Refuser des rapports sexuels ne peut pas être considéré par la justice comme une faute en cas de divorce.
La Cour européenne des droits de l’Homme a condamné la France et a donné raison à la requérante, une Française de 69 ans dont le mari avait obtenu le divorce aux torts exclusifs de son épouse au motif qu’elle avait cessé d’avoir des relations sexuelles avec lui depuis plusieurs années.
La Cour rappelle que tout acte sexuel non consenti est constitutif d’une forme de violence sexuelle.
La Cour ne saurait admettre, comme le suggère le gouvernement français, que le consentement au mariage emporte un consentement aux relations sexuelles futures.

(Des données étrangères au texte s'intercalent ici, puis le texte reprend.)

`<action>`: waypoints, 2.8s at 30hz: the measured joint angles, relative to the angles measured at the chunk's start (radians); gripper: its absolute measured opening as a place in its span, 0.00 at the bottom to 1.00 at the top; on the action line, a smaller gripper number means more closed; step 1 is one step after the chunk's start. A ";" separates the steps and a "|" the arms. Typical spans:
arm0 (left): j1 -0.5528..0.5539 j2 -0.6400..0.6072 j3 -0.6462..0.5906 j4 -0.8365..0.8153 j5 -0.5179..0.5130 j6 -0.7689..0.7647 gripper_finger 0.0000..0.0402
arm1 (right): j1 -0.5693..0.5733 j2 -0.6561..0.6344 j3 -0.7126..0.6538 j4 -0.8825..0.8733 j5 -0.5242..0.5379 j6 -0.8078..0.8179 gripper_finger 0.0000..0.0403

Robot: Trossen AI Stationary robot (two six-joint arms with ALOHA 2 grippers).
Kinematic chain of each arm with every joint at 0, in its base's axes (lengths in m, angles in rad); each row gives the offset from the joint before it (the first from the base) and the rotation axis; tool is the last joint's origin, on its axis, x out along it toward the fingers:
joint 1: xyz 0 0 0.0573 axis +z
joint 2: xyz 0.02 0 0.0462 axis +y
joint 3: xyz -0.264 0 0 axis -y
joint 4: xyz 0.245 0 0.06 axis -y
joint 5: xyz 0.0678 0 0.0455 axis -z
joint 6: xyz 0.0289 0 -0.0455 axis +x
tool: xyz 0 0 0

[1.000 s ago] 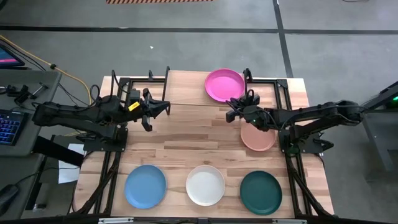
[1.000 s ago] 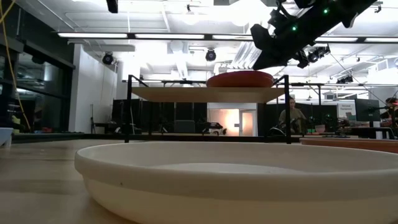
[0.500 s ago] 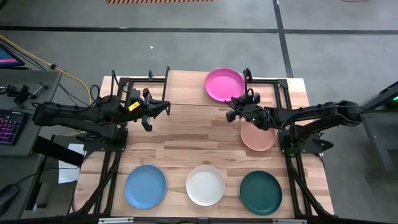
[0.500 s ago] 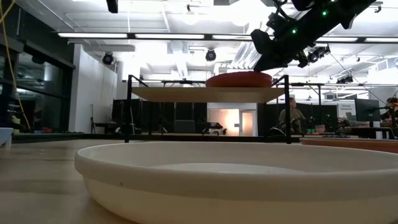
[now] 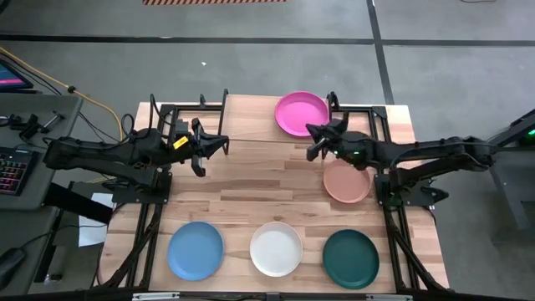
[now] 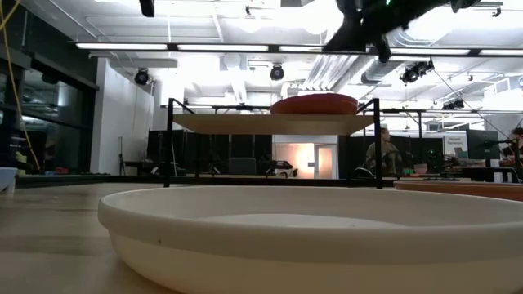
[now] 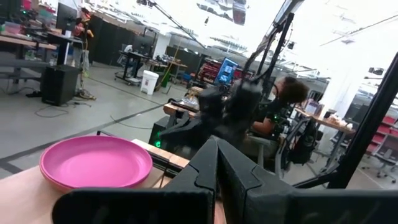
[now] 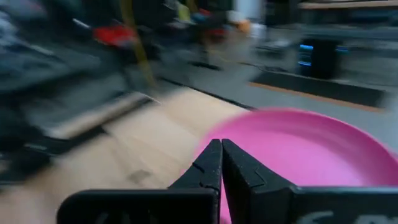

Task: Place and stack plates onto a shelf
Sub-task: Put the brown plate on the shelf

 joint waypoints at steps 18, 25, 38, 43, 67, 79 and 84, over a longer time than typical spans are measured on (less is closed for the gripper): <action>0.000 0.000 0.000 -0.057 0.049 0.000 0.00 | 0.163 -0.260 0.000 0.032 -0.351 0.133 0.01; 0.000 0.000 0.000 -0.059 0.049 0.000 0.00 | 0.230 -0.208 0.000 -0.211 -0.420 0.307 0.17; 0.000 0.000 0.000 -0.087 0.048 -0.009 0.00 | 0.317 -0.058 0.000 -1.033 -0.450 0.592 0.43; 0.000 0.000 0.000 -0.087 0.048 -0.009 0.00 | 0.317 0.055 0.000 -1.013 -0.453 0.586 0.43; 0.000 0.000 0.000 -0.087 0.047 -0.010 0.00 | 0.282 0.431 0.001 -0.935 -0.574 0.674 0.30; 0.000 0.000 0.000 -0.094 0.047 -0.010 0.00 | 0.316 0.329 0.049 -1.016 -0.636 0.643 0.01; 0.000 0.000 0.000 -0.095 0.047 -0.010 0.00 | 0.356 0.251 0.188 -1.116 -0.644 0.547 0.00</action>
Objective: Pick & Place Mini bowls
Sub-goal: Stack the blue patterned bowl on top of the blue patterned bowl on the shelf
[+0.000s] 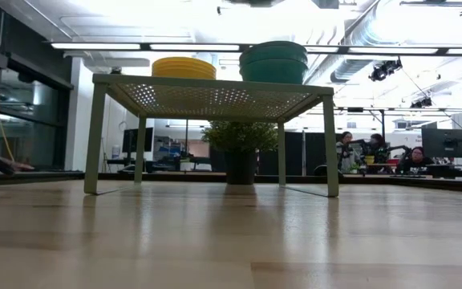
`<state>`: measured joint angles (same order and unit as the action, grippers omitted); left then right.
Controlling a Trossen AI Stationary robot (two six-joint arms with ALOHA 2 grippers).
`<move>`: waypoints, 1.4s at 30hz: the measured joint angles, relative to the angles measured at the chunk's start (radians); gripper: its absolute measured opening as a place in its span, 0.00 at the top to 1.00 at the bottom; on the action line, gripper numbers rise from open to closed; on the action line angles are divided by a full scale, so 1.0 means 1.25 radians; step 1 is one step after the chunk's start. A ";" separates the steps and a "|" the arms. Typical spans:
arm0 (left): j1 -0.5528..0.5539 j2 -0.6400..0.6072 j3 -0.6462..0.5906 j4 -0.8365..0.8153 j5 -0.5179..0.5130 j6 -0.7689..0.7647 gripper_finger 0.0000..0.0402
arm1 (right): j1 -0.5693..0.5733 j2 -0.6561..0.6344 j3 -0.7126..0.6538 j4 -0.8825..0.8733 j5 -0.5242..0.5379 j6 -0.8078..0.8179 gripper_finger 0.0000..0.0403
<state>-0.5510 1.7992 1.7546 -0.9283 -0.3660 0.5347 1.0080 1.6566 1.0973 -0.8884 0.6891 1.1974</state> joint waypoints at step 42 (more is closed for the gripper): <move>0.335 -0.001 0.252 -0.225 0.104 0.381 0.99 | -0.253 -1.121 -0.670 0.620 -0.092 -0.840 0.59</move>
<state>-0.1322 1.7985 2.0701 -1.2096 -0.2356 1.0105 0.6921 0.2558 0.2593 -0.1137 0.5742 0.1476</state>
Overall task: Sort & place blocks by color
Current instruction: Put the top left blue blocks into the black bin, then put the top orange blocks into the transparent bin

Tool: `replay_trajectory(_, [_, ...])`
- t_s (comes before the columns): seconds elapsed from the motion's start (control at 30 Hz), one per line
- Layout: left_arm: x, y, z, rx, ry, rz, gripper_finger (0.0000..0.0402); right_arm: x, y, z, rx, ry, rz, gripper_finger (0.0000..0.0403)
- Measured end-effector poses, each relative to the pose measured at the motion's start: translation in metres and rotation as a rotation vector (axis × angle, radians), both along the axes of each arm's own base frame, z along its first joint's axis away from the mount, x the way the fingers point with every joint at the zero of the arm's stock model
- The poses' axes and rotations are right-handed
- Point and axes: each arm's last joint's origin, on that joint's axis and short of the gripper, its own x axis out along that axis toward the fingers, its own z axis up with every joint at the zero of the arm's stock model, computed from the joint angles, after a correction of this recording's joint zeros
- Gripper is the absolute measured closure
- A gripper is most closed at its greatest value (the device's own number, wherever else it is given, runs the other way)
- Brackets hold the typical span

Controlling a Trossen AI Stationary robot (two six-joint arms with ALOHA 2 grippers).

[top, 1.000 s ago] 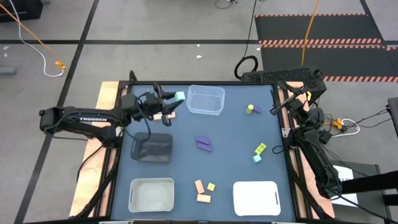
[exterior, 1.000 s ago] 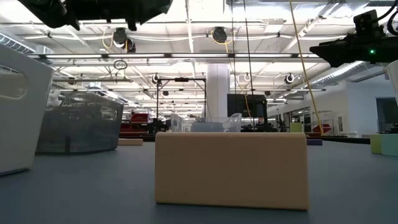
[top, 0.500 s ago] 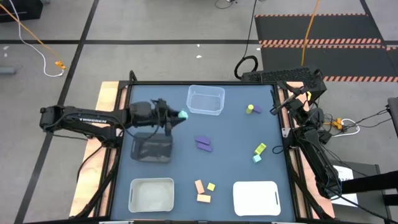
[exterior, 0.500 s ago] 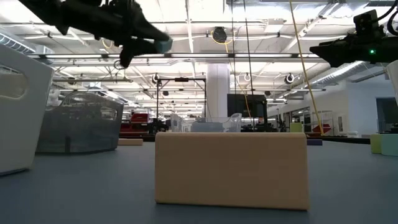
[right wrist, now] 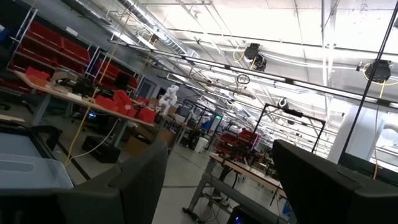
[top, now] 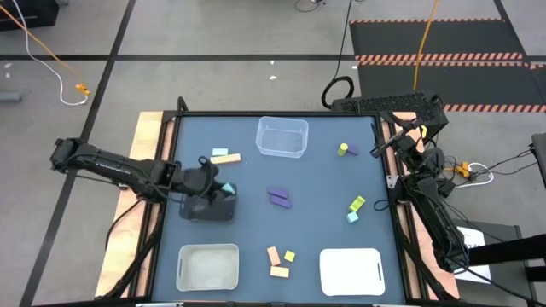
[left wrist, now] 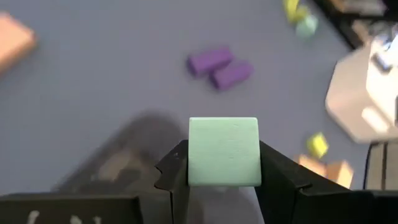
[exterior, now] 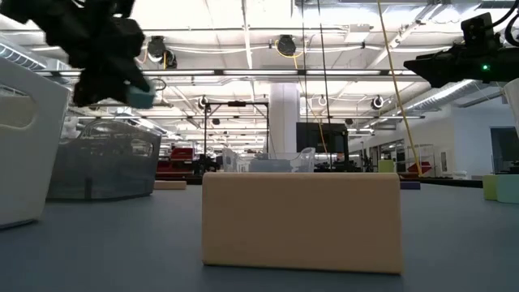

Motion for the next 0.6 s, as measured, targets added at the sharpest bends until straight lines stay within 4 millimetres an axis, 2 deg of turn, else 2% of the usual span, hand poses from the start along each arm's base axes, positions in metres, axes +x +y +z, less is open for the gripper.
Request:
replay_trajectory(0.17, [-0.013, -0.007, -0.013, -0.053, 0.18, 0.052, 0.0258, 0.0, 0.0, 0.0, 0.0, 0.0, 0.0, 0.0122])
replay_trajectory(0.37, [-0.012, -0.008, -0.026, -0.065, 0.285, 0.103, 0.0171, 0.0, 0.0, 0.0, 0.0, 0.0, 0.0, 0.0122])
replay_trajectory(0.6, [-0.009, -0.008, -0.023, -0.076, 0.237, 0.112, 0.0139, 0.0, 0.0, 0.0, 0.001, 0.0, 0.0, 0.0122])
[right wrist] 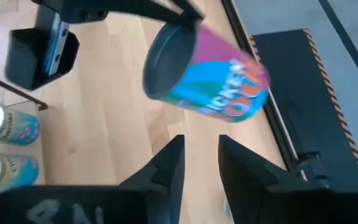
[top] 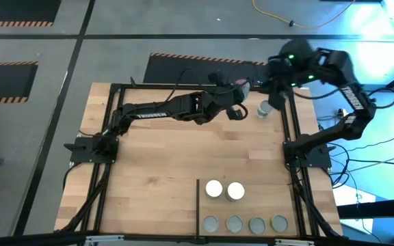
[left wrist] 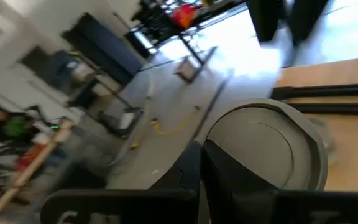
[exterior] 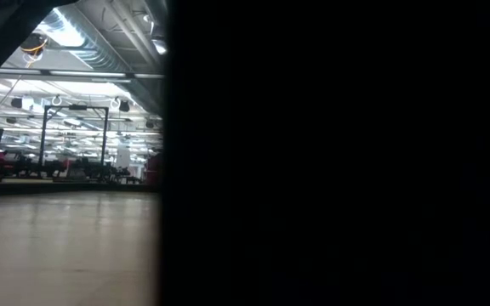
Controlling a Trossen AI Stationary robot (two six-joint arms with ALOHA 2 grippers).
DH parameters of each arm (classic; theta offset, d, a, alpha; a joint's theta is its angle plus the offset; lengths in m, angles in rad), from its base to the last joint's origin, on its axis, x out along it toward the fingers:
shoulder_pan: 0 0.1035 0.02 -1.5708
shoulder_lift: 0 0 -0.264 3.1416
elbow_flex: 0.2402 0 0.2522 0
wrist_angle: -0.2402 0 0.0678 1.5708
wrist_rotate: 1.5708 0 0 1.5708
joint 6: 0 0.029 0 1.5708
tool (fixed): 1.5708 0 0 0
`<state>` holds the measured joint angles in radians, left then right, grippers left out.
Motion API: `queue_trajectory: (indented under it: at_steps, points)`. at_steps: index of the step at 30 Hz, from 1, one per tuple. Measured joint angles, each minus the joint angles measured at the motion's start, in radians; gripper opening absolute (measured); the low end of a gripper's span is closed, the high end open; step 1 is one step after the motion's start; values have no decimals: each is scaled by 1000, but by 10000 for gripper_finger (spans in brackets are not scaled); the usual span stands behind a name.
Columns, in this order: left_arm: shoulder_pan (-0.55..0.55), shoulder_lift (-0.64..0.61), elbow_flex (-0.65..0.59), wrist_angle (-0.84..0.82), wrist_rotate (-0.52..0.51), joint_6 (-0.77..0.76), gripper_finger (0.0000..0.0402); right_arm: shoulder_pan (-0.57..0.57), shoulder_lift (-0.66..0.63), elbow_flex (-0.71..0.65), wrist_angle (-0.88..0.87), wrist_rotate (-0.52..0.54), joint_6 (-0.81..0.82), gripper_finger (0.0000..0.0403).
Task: Pick and place cans onto a shelf
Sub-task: Put the canned chicken soup on the shelf
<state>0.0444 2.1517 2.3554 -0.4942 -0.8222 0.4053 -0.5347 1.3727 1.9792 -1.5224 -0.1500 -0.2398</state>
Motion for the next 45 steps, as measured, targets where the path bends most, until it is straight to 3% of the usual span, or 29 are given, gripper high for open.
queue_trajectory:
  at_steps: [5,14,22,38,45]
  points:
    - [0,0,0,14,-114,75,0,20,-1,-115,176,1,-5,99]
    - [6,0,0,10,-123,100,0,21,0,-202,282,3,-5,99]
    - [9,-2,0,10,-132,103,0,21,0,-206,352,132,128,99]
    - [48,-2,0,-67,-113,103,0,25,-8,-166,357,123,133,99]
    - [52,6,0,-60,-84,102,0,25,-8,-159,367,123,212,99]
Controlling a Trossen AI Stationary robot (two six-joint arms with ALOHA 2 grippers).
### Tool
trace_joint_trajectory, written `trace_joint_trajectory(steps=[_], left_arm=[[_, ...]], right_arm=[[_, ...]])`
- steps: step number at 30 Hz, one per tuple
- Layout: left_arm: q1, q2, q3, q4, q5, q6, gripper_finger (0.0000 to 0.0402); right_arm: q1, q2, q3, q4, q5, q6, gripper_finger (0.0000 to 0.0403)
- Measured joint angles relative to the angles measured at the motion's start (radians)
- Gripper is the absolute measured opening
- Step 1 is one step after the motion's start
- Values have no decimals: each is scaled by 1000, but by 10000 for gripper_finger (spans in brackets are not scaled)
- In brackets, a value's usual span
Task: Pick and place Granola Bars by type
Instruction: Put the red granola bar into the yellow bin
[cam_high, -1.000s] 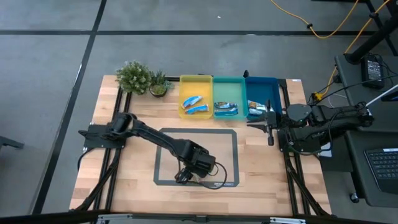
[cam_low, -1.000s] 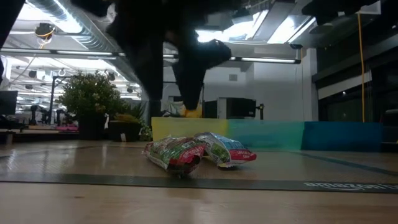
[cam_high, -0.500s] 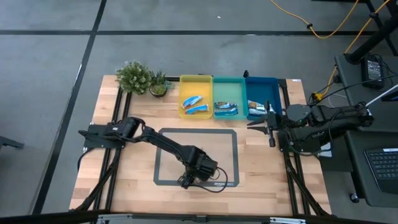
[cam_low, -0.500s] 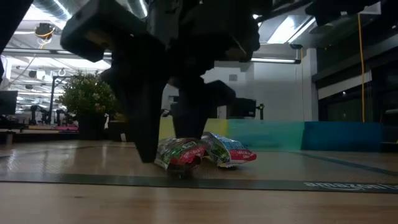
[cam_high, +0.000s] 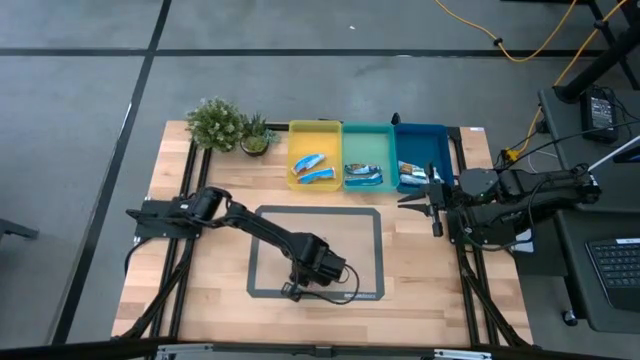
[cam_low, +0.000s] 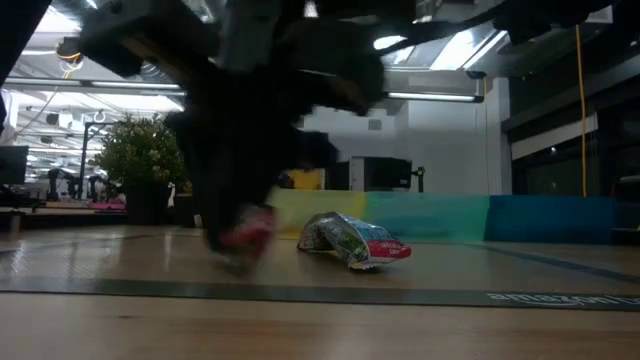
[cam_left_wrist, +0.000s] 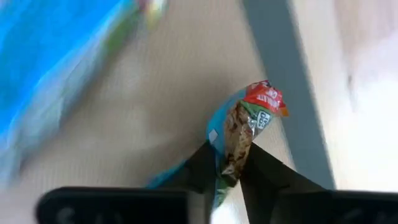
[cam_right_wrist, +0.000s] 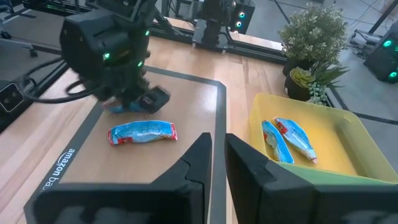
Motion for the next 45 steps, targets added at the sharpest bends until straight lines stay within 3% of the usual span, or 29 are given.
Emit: trace_joint_trajectory(steps=[5, 14, 22, 26, 32, 39, 45], left_arm=[[0, -97, -2, -69, -52, -53, 19], [28, -374, 1, -78, -255, -262, 25], [99, -455, 1, -75, -377, -376, 17], [193, -478, 1, -56, -399, -402, 18], [403, -476, 34, -11, -363, -213, 19], [643, -470, 34, 27, -338, -166, 19], [779, -470, 34, 41, -285, -57, 19]], right_arm=[[0, 0, 0, 0, 0, 0, 49], [0, 0, 0, -3, 1, 0, 49], [0, 0, 0, -3, 2, -27, 49], [0, 0, 0, -3, 2, -27, 49], [0, 0, 0, 3, 2, -23, 49], [0, 0, 0, 3, 2, -23, 49], [0, 0, 0, 3, 2, -20, 49]])
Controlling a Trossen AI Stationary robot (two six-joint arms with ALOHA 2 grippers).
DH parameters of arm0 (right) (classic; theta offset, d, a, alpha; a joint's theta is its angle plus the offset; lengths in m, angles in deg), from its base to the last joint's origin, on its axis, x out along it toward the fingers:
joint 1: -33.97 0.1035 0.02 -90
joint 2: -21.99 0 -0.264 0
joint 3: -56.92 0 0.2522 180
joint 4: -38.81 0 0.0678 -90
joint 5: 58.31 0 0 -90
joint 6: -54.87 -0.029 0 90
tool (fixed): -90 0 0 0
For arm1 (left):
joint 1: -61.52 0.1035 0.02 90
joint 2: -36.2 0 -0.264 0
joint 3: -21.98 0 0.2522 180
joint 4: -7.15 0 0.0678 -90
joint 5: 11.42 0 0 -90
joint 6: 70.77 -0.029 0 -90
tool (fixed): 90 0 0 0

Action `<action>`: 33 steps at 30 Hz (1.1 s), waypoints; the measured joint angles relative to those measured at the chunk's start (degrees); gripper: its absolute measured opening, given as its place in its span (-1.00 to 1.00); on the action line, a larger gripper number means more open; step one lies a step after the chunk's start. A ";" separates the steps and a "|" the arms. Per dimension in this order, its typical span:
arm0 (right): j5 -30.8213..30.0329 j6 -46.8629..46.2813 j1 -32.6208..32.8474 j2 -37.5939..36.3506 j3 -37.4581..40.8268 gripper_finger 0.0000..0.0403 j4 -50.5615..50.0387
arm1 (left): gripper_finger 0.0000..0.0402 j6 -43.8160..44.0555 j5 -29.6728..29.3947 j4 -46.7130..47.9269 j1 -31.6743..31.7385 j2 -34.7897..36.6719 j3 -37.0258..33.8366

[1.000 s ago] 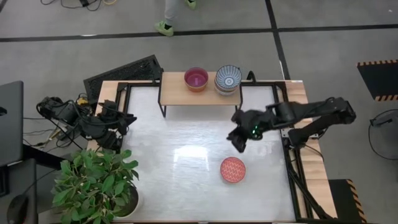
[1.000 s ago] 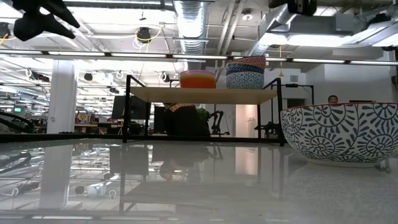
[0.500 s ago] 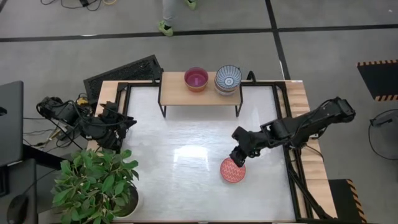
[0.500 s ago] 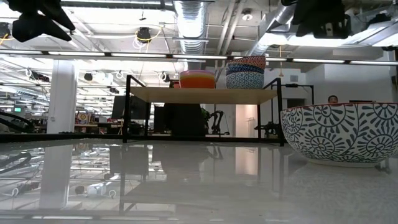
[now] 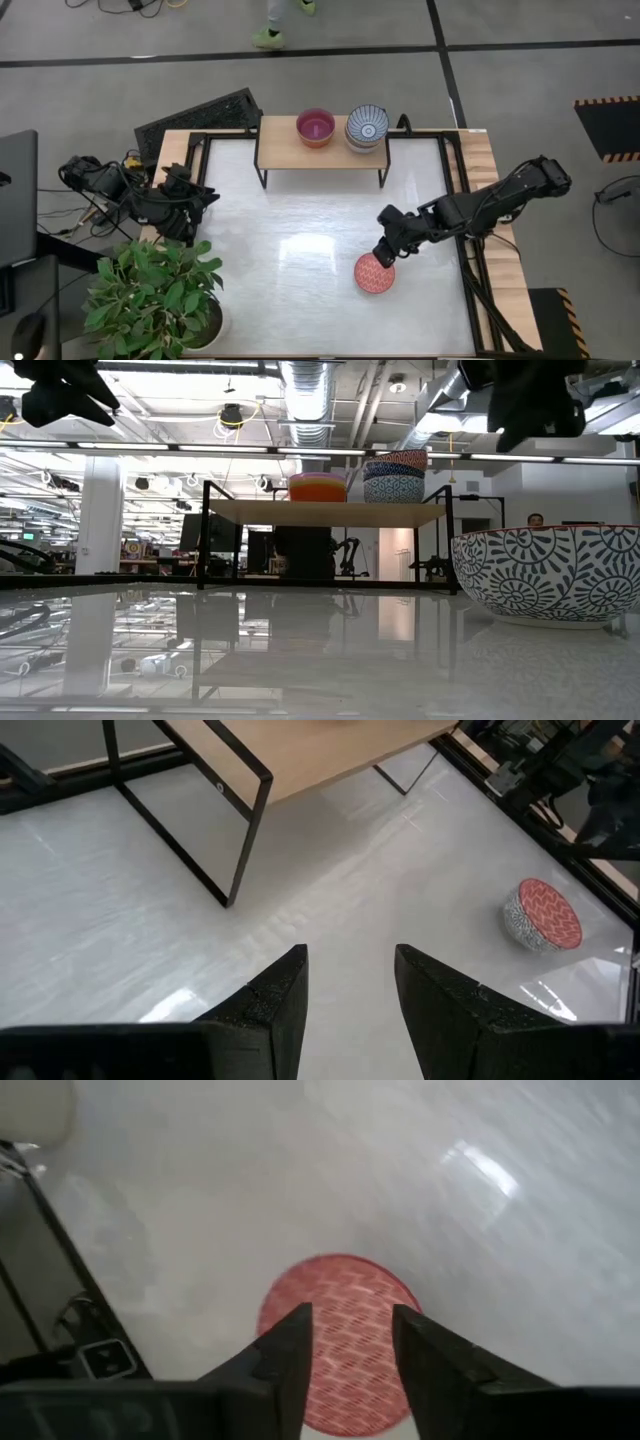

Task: Place and stack bowls onto a shelf
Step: Stack the red patterned bowl on top of the blue patterned bowl on the shelf

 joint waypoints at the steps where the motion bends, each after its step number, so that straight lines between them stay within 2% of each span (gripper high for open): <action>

La décision de la cour d’appel de Versailles me condamnant était et est indigne d’une société civilisée car elle m’a refusé le droit de ne pas consentir à des relations sexuelles, me privant de ma liberté de décider de mon corps.
La requérante avait demandé le divorce en 2012, mais en 2019, la cour d’appel de Versailles avait prononcé le divorce aux torts exclusifs de l’épouse, retenant comme une « faute » son refus des « relations intimes avec son mari ».
L’épouse avait saisi la CEDH en 2021, soutenue par le Collectif féministe contre le viol et la Fondation des femmes, après que son pourvoi en cassation avait été rejeté.
La Cour a finalement tranché que le refus des rapports sexuels ne peut pas être considéré comme une faute en cas de divorce.